> _Instructions for the task_: Beginning with the first line, retype exactly the records below up to and including the line with "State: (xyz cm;"; pictures do not belong in the copy.

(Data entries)
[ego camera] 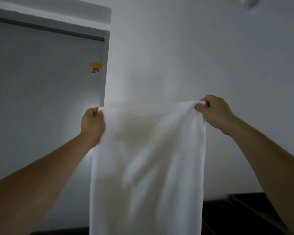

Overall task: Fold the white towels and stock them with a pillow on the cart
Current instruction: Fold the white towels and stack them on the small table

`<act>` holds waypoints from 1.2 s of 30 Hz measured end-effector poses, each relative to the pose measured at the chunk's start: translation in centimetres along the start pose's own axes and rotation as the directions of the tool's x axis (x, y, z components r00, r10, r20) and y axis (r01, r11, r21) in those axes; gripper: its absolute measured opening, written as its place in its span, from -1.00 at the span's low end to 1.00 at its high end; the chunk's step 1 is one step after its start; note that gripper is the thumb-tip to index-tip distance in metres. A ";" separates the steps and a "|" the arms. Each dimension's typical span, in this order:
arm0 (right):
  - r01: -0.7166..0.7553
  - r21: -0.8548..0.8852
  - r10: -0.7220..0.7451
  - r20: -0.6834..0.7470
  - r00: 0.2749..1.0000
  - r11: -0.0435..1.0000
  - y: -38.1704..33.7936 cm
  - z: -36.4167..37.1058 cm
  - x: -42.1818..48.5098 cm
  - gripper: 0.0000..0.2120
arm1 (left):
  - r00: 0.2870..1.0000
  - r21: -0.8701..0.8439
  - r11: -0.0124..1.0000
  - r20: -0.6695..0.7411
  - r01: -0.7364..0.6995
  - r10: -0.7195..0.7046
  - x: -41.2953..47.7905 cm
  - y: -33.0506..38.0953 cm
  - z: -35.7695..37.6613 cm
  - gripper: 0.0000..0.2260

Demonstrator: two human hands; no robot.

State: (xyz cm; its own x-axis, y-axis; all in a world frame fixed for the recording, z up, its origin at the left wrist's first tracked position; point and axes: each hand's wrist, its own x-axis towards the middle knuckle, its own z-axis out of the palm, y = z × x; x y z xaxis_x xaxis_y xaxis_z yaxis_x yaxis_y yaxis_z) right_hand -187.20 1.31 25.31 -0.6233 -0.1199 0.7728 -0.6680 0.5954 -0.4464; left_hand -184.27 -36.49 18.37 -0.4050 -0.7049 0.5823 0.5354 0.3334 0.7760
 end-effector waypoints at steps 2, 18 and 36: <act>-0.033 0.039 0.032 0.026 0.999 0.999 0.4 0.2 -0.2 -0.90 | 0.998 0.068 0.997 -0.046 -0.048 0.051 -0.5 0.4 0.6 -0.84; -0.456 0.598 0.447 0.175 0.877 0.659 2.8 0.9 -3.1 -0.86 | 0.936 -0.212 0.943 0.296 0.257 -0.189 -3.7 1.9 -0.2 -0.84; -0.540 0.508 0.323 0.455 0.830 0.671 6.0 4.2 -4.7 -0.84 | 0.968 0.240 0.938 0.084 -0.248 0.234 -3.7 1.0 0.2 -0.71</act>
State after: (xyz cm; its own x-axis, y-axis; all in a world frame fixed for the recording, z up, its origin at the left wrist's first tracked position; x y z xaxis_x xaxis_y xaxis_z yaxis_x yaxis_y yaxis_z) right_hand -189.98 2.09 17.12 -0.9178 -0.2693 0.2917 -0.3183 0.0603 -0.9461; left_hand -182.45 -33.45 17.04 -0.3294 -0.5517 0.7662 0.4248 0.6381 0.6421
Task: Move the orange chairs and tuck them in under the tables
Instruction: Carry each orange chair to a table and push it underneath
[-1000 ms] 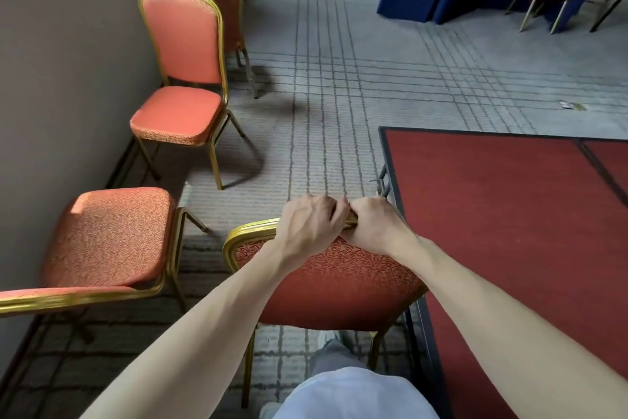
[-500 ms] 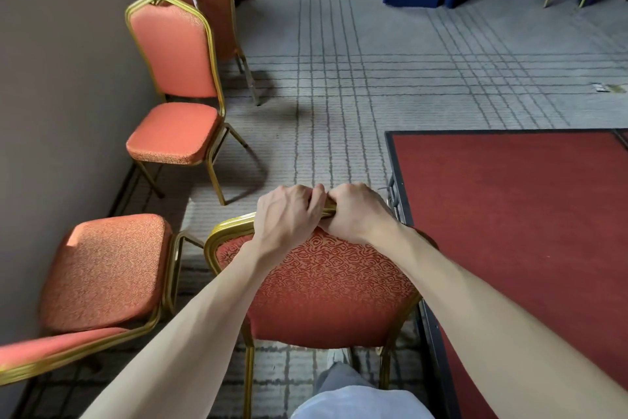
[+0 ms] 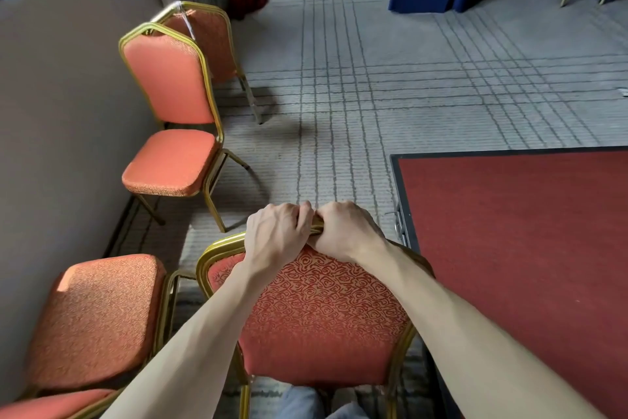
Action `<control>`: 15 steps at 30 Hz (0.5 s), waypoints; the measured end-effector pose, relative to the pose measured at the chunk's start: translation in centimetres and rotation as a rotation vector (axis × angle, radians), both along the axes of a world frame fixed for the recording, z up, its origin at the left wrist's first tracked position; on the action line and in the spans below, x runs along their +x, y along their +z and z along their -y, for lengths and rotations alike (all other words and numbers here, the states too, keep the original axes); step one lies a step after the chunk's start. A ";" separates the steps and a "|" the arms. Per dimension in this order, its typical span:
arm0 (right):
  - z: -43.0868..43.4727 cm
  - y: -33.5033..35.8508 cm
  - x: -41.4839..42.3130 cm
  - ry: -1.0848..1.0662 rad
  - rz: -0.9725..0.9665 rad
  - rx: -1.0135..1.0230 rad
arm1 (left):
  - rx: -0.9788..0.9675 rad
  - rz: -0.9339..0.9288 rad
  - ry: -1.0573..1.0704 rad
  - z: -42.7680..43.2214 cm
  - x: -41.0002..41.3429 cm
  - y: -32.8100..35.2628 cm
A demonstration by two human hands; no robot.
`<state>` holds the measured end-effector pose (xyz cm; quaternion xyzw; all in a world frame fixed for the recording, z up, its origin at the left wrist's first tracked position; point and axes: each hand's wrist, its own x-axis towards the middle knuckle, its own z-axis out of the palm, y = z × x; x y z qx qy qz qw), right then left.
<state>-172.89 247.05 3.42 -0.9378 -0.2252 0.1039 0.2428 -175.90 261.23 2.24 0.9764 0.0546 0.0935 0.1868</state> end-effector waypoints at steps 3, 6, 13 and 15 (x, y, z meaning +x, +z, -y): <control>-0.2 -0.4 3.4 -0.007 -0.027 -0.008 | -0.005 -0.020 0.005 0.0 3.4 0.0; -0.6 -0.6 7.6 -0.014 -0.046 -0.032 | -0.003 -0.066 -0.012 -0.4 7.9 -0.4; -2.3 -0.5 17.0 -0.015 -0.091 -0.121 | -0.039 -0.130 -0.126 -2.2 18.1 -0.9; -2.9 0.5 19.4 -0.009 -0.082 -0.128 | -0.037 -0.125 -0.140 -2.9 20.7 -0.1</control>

> _Solved exercise_:
[ego camera] 

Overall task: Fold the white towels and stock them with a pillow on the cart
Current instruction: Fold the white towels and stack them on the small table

`<act>` holds waypoints from 1.2 s of 30 Hz measured end-effector poses, each relative to the pose measured at the chunk's start: translation in centimetres along the start pose's own axes and rotation as the directions of the tool's x axis (x, y, z components r00, r10, r20) and y axis (r01, r11, r21) in those axes; gripper: its absolute measured opening, written as its place in its span, from -1.00 at the span's low end to 1.00 at its high end; the chunk's step 1 is one step after its start; note that gripper is the thumb-tip to index-tip distance in metres. A ";" separates the steps and a "|" the arms. Each dimension's typical span, in this order:
arm0 (right):
  - r01: -0.7166..0.7553
  - r21: -0.8548..0.8852
  - r10: -0.7220..0.7451
  - r20: -0.6834..0.7470
  - r00: 0.2749..1.0000
  - r11: -0.0435..1.0000
  - y: -38.1704..33.7936 cm
  - z: -36.4167..37.1058 cm
  - x: -42.1818..48.5098 cm
  - gripper: 0.0000..0.2120
arm1 (left):
  - r00: 0.2870..1.0000
  - r21: -0.8701..0.8439
  - r11: -0.0124..1.0000
  - r20: -0.6695..0.7411
  - r01: -0.7364..0.6995
  - r10: -0.7195..0.7046
  - x: -41.2953..47.7905 cm
  - y: -33.0506..38.0953 cm
  - z: -35.7695..37.6613 cm
  - gripper: 0.0000..0.2260

Demonstrator: two human hands; no robot.

State: (xyz cm; its own x-axis, y-axis; all in a world frame fixed for the recording, z up, its origin at the left wrist's first tracked position; point and axes: each hand's wrist, its own x-axis towards the middle knuckle, its own z-axis out of the palm, y = z × x; x y z xaxis_x xaxis_y xaxis_z yaxis_x yaxis_y yaxis_z) right_hand -187.20 1.31 25.31 -0.6233 -0.1199 0.7728 -0.6680 0.5954 -0.4464; left_hand -184.27 -36.49 18.37 -0.4050 -0.7049 0.5823 0.5354 0.3334 0.7760

The complete answer has been presented.